From the material below, list every line containing "drawn".

(Beginning of AVAILABLE DATA)

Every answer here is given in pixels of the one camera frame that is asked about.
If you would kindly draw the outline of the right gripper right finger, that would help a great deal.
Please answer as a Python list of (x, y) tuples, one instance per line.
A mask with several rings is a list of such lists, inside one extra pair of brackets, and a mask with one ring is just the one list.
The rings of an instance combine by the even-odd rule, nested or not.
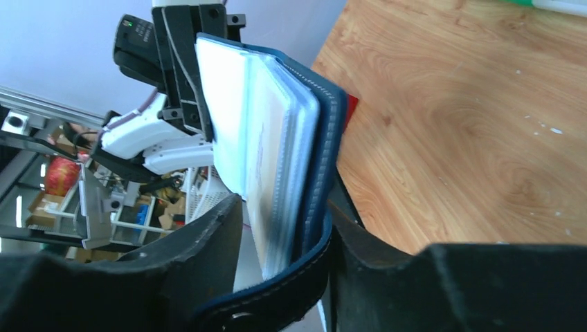
[(330, 331), (585, 331), (586, 248), (437, 243), (407, 254), (335, 205)]

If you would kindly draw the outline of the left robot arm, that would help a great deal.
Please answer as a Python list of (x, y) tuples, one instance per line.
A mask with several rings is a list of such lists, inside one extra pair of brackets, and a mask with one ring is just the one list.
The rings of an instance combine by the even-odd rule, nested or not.
[(152, 20), (121, 18), (113, 59), (127, 77), (154, 87), (139, 107), (106, 116), (91, 156), (125, 180), (213, 164), (213, 127), (204, 98), (198, 33), (240, 40), (244, 15), (224, 1), (154, 1)]

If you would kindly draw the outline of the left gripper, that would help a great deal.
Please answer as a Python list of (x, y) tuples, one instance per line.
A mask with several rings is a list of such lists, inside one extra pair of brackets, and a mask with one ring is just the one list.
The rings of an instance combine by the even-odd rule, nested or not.
[(211, 142), (213, 129), (195, 52), (196, 34), (201, 31), (241, 42), (246, 16), (228, 13), (224, 3), (153, 7), (152, 16), (154, 24), (133, 15), (121, 18), (114, 63), (123, 75), (159, 92), (165, 90), (170, 106), (181, 113), (185, 130)]

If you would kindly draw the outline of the blue card holder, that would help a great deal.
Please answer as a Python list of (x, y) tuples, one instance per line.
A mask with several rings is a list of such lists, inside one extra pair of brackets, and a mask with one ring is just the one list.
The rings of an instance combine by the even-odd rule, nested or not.
[(327, 198), (347, 93), (274, 48), (199, 33), (214, 165), (245, 203), (262, 282), (197, 311), (196, 331), (280, 331), (303, 318), (329, 279)]

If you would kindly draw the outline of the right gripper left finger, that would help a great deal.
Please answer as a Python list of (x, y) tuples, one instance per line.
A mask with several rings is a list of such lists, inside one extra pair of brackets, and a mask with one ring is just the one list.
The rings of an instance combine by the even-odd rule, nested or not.
[(189, 331), (233, 289), (242, 233), (235, 194), (117, 261), (1, 256), (2, 331)]

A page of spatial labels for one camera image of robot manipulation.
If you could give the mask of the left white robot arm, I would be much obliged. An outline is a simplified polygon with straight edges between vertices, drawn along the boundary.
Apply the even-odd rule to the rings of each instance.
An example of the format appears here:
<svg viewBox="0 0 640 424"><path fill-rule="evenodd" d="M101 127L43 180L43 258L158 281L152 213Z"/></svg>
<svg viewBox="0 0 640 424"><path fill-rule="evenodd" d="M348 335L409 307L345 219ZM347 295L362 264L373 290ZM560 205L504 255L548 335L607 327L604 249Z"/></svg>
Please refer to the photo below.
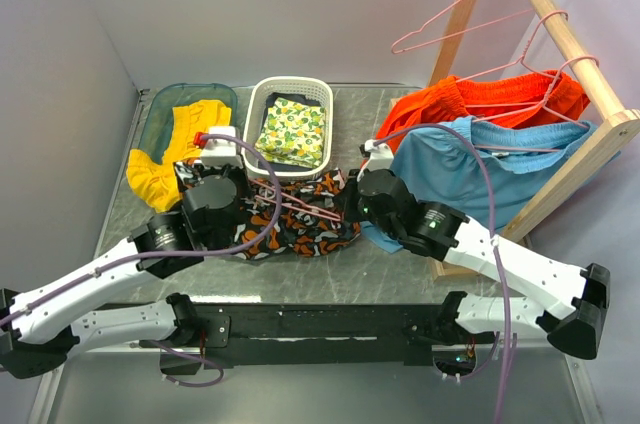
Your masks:
<svg viewBox="0 0 640 424"><path fill-rule="evenodd" d="M204 250L232 246L241 201L251 194L245 170L182 167L178 182L182 198L177 204L89 264L33 291L2 290L4 371L28 379L99 347L136 340L184 346L201 337L203 321L185 294L134 307L107 304L121 291L202 262Z"/></svg>

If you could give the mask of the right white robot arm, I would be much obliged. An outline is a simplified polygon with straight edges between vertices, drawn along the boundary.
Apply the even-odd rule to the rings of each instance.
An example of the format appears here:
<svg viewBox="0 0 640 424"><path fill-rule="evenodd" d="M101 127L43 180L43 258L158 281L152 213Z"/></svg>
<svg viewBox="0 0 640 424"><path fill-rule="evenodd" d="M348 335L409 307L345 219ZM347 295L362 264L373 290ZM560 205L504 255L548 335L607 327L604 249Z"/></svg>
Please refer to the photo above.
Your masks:
<svg viewBox="0 0 640 424"><path fill-rule="evenodd" d="M493 236L461 211L417 200L389 169L350 171L340 197L346 220L368 222L412 254L502 281L517 294L504 300L450 293L437 320L445 340L512 331L545 338L575 358L596 358L610 306L606 267L565 264Z"/></svg>

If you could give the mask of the camouflage patterned shorts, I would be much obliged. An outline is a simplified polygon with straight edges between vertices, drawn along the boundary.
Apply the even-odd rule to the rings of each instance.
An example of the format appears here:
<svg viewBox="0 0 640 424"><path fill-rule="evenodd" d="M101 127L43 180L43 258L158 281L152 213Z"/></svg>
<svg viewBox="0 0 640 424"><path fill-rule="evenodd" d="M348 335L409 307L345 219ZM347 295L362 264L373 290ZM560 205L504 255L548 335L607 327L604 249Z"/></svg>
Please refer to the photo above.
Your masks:
<svg viewBox="0 0 640 424"><path fill-rule="evenodd" d="M182 163L202 164L199 159L190 158L173 165L179 192ZM252 246L236 254L240 259L260 260L288 251L302 257L319 257L348 246L360 235L360 224L345 221L334 202L346 183L346 176L339 169L331 169L312 180L284 183L281 185L281 191L310 205L340 214L341 222L333 222L281 207L277 223L262 239L258 235L271 221L275 204L257 200L256 189L249 182L248 177L247 179L250 195L241 200L242 223L236 227L234 241L228 247L233 248L252 242Z"/></svg>

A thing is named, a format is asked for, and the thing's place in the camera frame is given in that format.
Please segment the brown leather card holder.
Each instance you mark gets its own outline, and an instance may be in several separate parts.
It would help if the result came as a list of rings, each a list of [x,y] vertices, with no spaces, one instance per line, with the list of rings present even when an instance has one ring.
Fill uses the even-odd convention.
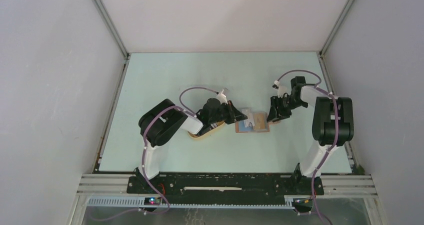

(End of AVAILABLE DATA)

▸ **ANSWER SECTION**:
If you could give the mask of the left white robot arm, I would be much obliged. An outline is a simplified polygon with straight edges between vertices, drawn along the boundary.
If you could give the mask of the right white robot arm, I would be much obliged. An outline is a simplified polygon with straight edges between vertices, drawn along the boundary.
If you could give the mask of the camouflage patterned shorts, I would be much obliged. An outline is a simplified polygon with straight edges between vertices, drawn along the boundary.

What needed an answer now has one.